Nie mam nic do uzupełnienia, więc nie powinienem absorbować swoim komentarzem tutejszą publiczność, ale jednak czuję obowiązek przyznania się, że dotknięte przez autorkę zagadnienia, a także przez p.Annę Czpiel w komentarzu są dla mnie ważne, że jest nas więcej zastanawiających się nad nimi, że stawianie ich ma sens. Jako konserwatysta (chociaż nie wiem, czy inni przyznający się do wartości konserwatywnych dziś by mnie za takiego uznali) zastanawiam się, na ile swoim „starym” konserwatyzmem przeszkadzam Bogu w prowadzeniu spraw tego świata, które to pytanie obie Panie stawiają mi przed oczy. Dziękuję,
Do Pani Doktor Justyny Melonowskiej – dziękuję Pani serdecznie za docenienie moich uwag i odpowiedź na nie. Cieszę się, że Pani poglądy na temat liberalizmu jako takiego nie są tak krytyczne. Rozumiem, co Pani ma na myśli, mówiąc o potrzebie nowej postawy myślowej, która jednocześnie będzie nawiązywać do źródeł ewangelicznych, a z drugiej strony nie będzie patriarchalnym tradycjonalizmem. Słuszna tu jest Pani uwaga o byciu „między realistycznym zwątpieniem a idealistyczną nadzieją” i również się z takim stanem niepewności utożsamiam.
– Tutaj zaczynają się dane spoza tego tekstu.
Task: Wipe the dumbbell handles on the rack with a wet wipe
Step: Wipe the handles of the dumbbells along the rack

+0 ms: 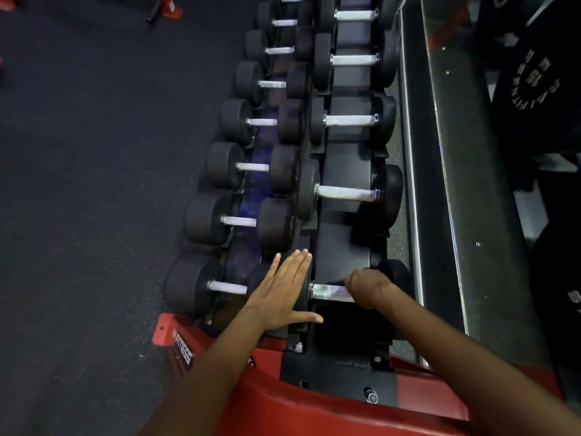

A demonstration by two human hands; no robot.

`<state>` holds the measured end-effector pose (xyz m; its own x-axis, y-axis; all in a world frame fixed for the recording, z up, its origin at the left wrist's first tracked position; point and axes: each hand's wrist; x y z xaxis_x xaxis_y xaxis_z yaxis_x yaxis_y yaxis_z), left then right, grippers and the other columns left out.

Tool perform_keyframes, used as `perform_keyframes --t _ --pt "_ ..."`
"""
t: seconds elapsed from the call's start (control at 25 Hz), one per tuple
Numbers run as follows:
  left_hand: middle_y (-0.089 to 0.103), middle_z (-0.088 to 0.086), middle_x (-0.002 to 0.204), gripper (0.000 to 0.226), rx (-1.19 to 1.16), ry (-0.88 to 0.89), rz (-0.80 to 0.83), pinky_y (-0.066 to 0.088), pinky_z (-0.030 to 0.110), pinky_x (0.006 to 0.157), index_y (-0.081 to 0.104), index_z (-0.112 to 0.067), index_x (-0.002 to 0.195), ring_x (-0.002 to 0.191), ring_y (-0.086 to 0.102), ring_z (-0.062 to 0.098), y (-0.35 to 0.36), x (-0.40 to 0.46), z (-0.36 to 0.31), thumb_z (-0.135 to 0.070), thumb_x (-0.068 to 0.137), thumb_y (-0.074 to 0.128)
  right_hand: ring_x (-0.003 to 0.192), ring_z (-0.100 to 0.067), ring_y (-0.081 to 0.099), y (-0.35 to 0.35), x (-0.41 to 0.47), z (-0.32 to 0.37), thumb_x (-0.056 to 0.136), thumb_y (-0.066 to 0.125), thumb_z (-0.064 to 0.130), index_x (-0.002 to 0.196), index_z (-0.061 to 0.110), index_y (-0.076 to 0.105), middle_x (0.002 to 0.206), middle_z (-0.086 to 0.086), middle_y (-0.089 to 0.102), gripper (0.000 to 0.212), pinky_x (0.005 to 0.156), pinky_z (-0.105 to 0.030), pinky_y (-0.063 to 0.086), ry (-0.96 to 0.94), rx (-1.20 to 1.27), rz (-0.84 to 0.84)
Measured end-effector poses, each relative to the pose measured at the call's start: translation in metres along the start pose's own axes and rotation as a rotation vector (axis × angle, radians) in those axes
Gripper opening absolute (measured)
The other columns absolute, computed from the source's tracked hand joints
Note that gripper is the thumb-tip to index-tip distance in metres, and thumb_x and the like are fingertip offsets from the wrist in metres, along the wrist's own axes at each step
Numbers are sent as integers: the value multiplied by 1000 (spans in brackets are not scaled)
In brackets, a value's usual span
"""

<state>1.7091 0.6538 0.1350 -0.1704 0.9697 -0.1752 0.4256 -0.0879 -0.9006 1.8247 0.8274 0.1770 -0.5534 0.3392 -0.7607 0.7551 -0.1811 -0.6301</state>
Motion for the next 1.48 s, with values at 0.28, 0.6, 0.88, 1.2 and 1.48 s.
perform_keyframes --t 0.28,0.6,0.88,1.2,1.48 --pt "-7 7 159 133 -11 26 47 -5 45 118 -9 -7 149 145 -13 18 -1 -2 3 -83 61 55 85 -30 63 -4 7 34 80 63 12 91 6 58 94 -12 65 13 69 -35 48 -154 478 -216" --pt "-13 6 158 136 -14 21 54 -10 42 118 -14 -8 148 144 -18 17 -3 -2 2 -80 60 60 89 -26 54 9 6 50 75 69 14 101 4 55 99 -11 59 31 71 -33 43 -186 449 -422" --pt "-16 7 158 137 5 18 76 -9 43 118 -19 -8 146 143 -20 18 -4 -2 2 -80 60 59 101 -27 45 14 -3 47 80 63 13 107 5 50 109 -10 52 31 76 -40 47 -190 227 -418" --pt "-19 6 157 136 -3 10 77 -9 43 118 -22 -8 145 143 -22 18 -4 -2 0 -78 62 60 106 -28 47 8 -15 45 86 56 6 116 6 47 114 -11 51 31 77 -33 43 -79 15 -383" --pt "-14 5 158 135 -40 16 65 -9 41 118 -17 -9 147 144 -17 17 -7 -4 2 -76 61 62 87 -25 61 3 -38 18 74 69 12 103 7 60 97 -11 63 30 67 -28 49 60 -328 -300"
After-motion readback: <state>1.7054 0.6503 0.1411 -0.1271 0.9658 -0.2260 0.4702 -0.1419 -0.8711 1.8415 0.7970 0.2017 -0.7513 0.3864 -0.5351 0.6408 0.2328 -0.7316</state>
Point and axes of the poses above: each hand's wrist, its own x-axis towards the middle knuckle, its own y-axis out of the palm, z = x × y
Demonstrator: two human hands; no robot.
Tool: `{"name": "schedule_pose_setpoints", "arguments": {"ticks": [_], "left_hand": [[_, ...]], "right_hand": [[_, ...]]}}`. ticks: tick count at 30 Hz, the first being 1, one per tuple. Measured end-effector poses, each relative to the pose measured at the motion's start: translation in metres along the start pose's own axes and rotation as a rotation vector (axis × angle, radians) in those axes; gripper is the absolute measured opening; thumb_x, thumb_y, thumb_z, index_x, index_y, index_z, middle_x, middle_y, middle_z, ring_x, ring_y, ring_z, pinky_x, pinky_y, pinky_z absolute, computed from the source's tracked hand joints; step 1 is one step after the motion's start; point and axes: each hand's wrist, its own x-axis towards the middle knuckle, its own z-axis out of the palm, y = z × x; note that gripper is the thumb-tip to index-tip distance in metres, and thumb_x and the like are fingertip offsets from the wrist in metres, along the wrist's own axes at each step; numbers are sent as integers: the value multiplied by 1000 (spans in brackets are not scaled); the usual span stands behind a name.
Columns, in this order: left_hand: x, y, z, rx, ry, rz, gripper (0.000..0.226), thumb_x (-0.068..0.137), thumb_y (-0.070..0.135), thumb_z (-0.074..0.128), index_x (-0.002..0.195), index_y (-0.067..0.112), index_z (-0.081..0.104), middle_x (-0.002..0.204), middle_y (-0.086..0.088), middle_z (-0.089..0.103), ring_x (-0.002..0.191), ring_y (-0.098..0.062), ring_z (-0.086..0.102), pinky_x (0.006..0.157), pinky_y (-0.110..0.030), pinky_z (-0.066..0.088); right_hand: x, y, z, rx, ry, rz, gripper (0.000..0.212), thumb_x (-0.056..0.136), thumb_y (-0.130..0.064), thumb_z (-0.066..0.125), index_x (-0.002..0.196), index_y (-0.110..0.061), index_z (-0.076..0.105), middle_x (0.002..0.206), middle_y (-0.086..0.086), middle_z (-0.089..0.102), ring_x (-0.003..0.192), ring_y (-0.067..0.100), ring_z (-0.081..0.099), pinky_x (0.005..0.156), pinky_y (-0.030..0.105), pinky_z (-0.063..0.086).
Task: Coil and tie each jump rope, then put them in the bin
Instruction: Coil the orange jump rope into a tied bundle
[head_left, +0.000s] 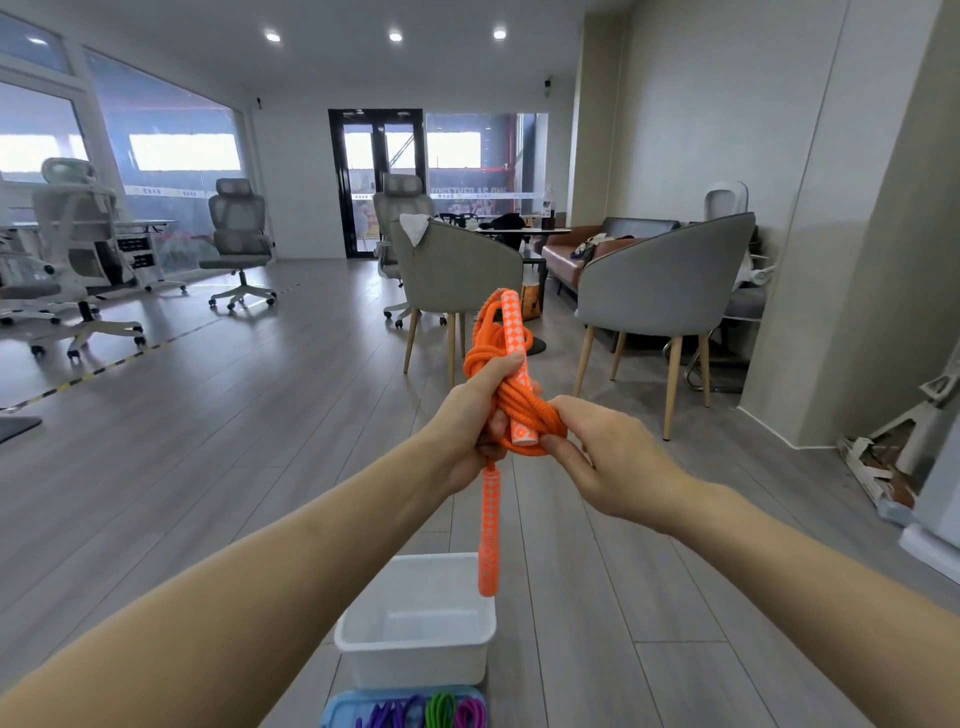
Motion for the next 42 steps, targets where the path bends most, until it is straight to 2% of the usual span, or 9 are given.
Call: {"name": "schedule_pose_setpoints", "arguments": {"ticks": [6,9,12,15,19,25,32,37,42], "left_hand": [[4,-12,-1,68,-6,41,45,92,48,66,59,22,52,51,-1,41,48,-12,32,47,-24,23],[4,-22,-4,184,9,139,39,94,46,66,68,19,58,54,1,53,50,-13,45,52,-23,36],[1,-30,-8,249,4,182,34,94,45,68,91,11,72,80,-6,73,69,-20,62,68,-28,47],[-4,-40,-4,386,-48,205,28,97,35,68,98,8,74,83,1,76,67,-6,69,62,-16,50],[-3,-54,-1,503,-57,229,26,95,37,72,97,12,76,90,-4,79,83,-16,75,81,-30,60],[-2,-60,-4,560,-27,213,35,91,48,72,96,14,74,87,-2,78,79,-13,75,78,-29,59],[-2,-66,-2,515,-6,219,39,89,54,70,96,16,75,88,-5,78,81,-18,75,84,-36,61],[-5,-63,0,445,-14,215,43,91,52,68,98,10,74,87,-10,76,76,-23,73,71,-28,58],[-6,-57,3,349,-58,206,43,94,50,65,88,8,67,68,-5,63,54,-10,57,55,-21,47]], "right_hand": [[0,13,-7,-168,-4,112,31,98,-52,50,116,-30,61,93,-9,64,85,13,62,72,37,53],[-4,15,-5,170,-79,257,38,96,-32,68,131,-34,53,114,-18,63,106,1,59,84,24,48],[0,4,-5,537,34,363,51,98,-11,58,142,-32,45,127,-12,61,117,5,59,94,30,52],[12,-5,-12,700,276,434,50,102,-31,61,146,-38,39,124,-6,64,109,10,65,87,34,57],[15,-1,-15,646,307,476,51,101,-36,63,149,-35,44,117,-3,64,102,13,67,76,27,55],[10,-1,-12,572,259,408,20,104,-25,59,121,-35,60,109,-13,65,102,10,64,77,27,55],[3,-5,-12,550,249,383,22,102,-24,61,122,-34,56,107,-9,66,84,8,70,74,27,60],[-1,-6,-5,568,211,390,17,99,-24,67,110,-35,59,106,-6,69,81,11,72,73,32,60],[-3,-7,2,634,240,360,11,101,-10,62,103,-19,68,104,0,70,88,15,72,69,31,63]]}}
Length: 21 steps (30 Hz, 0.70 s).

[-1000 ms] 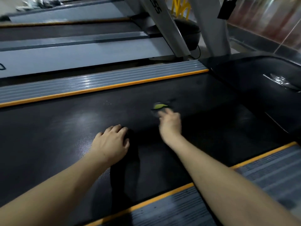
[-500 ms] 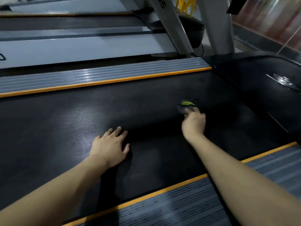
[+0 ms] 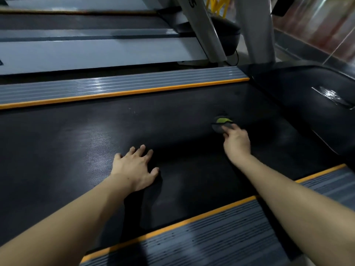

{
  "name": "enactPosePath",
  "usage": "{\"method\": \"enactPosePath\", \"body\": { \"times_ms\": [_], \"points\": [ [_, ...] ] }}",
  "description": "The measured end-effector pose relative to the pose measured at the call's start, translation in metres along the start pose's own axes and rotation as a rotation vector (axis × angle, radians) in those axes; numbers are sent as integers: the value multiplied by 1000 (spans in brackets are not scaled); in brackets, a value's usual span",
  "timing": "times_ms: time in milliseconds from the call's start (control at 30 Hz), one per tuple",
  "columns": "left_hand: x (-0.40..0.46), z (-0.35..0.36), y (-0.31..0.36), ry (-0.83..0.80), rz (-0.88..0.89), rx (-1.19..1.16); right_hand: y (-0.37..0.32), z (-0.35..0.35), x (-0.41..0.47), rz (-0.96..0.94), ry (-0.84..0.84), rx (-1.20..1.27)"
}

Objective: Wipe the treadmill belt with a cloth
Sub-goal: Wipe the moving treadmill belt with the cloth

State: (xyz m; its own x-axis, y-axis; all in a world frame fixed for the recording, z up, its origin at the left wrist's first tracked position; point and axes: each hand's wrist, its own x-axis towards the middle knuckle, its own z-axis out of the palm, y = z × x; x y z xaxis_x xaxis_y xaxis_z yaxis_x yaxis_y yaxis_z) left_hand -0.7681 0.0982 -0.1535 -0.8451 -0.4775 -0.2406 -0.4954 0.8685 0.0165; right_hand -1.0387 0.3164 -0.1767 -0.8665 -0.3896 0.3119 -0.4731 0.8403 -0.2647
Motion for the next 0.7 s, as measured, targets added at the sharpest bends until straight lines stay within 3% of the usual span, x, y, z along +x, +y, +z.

Z jednej strony oczywiście teoretycznie możliwe jest utworzenie „mądrego”, odwołującego się do źródeł, katolickiego konserwatyzmu, który na przykład czerpie z rozmów Jezusa z kobietami – np. z Samarytanką – w taki sposób, że interpretuje je w duchu personalizmu, szacunku i zrozumienia wobec osoby (niezależnie od płci) poszukującej Boga, a nie w kontekście „wyjątkowości” i „relacyjności” kobiety. Z drugiej strony myślę, że w praktyce niemożliwe jest „przestawienie” np. konserwatystów z „Frondy”, „Teologii Politycznej” czy chociażby o. prof. Jarosława Kupczaka na umniejszenie esencjalizmu płci na rzecz filozofii osoby, zakładającej samostanowienie kobiety takie same jak mężczyzny, bez żadnych figlarnych dodatków o „kobiecej wrażliwości”. Przesyłam wyrazy szacunku.